A aplicação de penas, para quem e por quê, contém uma lista infindável de questões morais profundas. Se há especialistas nesta área, são os filósofos. Eles também são frequentemente especialistas em dizer que os problemas são tão complexos que não podemos atuar sobre eles. Precisamos pensar. Essa pode não ser a pior alternativa, quando a outra é a distribuição da dor. 1

(Nils Christie)

1. Introdução

Após anos de autoritarismo e em meio a um processo conturbado de abertura política, é promulgada a Constituição da Republica Federativa do Brasil de 1988 que, apesar das controvérsias acerca da “Assembleia Nacional Constituinte”, 2 certamente representa um avanço significativo para o constitucionalismo brasileiro.

No âmbito do direito penal e processual penal, a nova Lei Fundamental assegurou diversos direitos e garantias fundamentais à construção de um Estado Democrático de Direito. Não obstante, é necessário investigar se – após mais de três décadas de sua inauguração – o paradigma constitucional é concretizado na prática.

Sob esse viés, o presente capítulo busca problematizar a “sanção penal” e o “sistema prisional” no interior de um modelo de justiça que possa ser qualificado como “constitucional”. Para tanto, iniciaremos com o delineamento daquilo que seria um sistema de justiça criminal democrático e em conformidade com a Constituição de 1988. Na sequência, procederemos à confrontação dos mandamentos constitucionais do nosso Estado Democrático de Direito e a realidade do sistema de justiça criminal brasileiro, com o intuito de averiguar o efetivo grau de comprometimento político de nossa nação com o projeto democrático.

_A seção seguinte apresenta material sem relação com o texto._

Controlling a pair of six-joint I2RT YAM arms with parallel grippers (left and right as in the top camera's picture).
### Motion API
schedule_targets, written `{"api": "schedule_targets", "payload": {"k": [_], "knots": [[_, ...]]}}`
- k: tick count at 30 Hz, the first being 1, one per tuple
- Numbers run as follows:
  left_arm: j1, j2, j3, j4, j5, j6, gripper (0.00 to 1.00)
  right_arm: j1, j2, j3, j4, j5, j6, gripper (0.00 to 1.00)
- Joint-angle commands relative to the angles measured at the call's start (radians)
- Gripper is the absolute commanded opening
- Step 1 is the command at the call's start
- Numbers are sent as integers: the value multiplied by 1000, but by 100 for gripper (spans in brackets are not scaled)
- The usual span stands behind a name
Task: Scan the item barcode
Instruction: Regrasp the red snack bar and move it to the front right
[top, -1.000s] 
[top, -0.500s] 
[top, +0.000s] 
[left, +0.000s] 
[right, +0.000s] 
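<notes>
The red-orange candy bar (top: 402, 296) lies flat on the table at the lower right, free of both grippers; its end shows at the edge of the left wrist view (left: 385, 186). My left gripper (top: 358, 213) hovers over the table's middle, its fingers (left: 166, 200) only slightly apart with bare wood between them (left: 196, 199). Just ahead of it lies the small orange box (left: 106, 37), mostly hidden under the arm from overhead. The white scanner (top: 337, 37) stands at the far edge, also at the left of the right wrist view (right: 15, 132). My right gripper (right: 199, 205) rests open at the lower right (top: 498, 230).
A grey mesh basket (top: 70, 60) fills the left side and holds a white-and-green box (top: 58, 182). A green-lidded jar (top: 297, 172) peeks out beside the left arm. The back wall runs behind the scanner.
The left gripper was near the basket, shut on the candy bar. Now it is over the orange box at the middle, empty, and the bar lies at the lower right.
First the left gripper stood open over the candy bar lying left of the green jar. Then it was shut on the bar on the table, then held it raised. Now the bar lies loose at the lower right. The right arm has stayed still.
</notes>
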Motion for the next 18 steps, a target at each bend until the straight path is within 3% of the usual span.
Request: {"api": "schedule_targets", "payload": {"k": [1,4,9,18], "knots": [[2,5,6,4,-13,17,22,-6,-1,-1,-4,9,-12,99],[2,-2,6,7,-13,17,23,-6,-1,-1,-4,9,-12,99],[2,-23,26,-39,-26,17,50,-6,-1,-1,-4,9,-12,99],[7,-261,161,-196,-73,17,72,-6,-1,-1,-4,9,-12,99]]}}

2. Desenho constitucional de um sistema de justiça criminal democrático

A Constituição da Republica Federativa do Brasil de 1988 ( CR), no título referente aos direitos e às garantias fundamentais, impõe um desenho democrático do sistema de justiça criminal por força de inúmeros princípios constitucionais garantidores do cidadão em face do poder punitivo do Estado. 3

2.1. Os princípios da legalidade e da culpabilidade como pressupostos do crime e da sanção penal

Os princípios da legalidade e da culpabilidade representam inegavelmente os instrumentos constitucionais mais importantes de proteção individual no Estado Democrático de Direito, 4 pois são pressupostos para a existência de um “crime” e a possibilidade de aplicação e execução de uma “sanção penal”.

O princípio da legalidade, conhecido sob a fórmula nullum crimen, nulla poena sine lege, insculpido no art. 1.º do CP (CP) 5 e consagrado no art. 5.º, inciso XXXIX, da CR, 6 define o objeto de reprovação jurídico-penal e marca o primeiro limite ao poder estatal de punir, pois “não há crime sem lei anterior que o defina, nem pena sem prévia cominação legal.” Desse modo, a criminalização primária e secundária 7 do cidadão está condicionada a uma lei penal que deve ser (i) prévia – sendo vedada a retroatividade da lei penal, com exceção da lei penal mais benéfica (lex praevia); (ii) escrita – não sendo possível a utilização do costume, a não ser para beneficiar o réu (lex scripta), (iii) estrita – ou seja, não se admite o uso da analogia em malefício do acusado (lex stricta), e, por fim, (iv) determinada – sendo inadmissível a formulação vaga ou duvidosa de um preceito penal (lex certa).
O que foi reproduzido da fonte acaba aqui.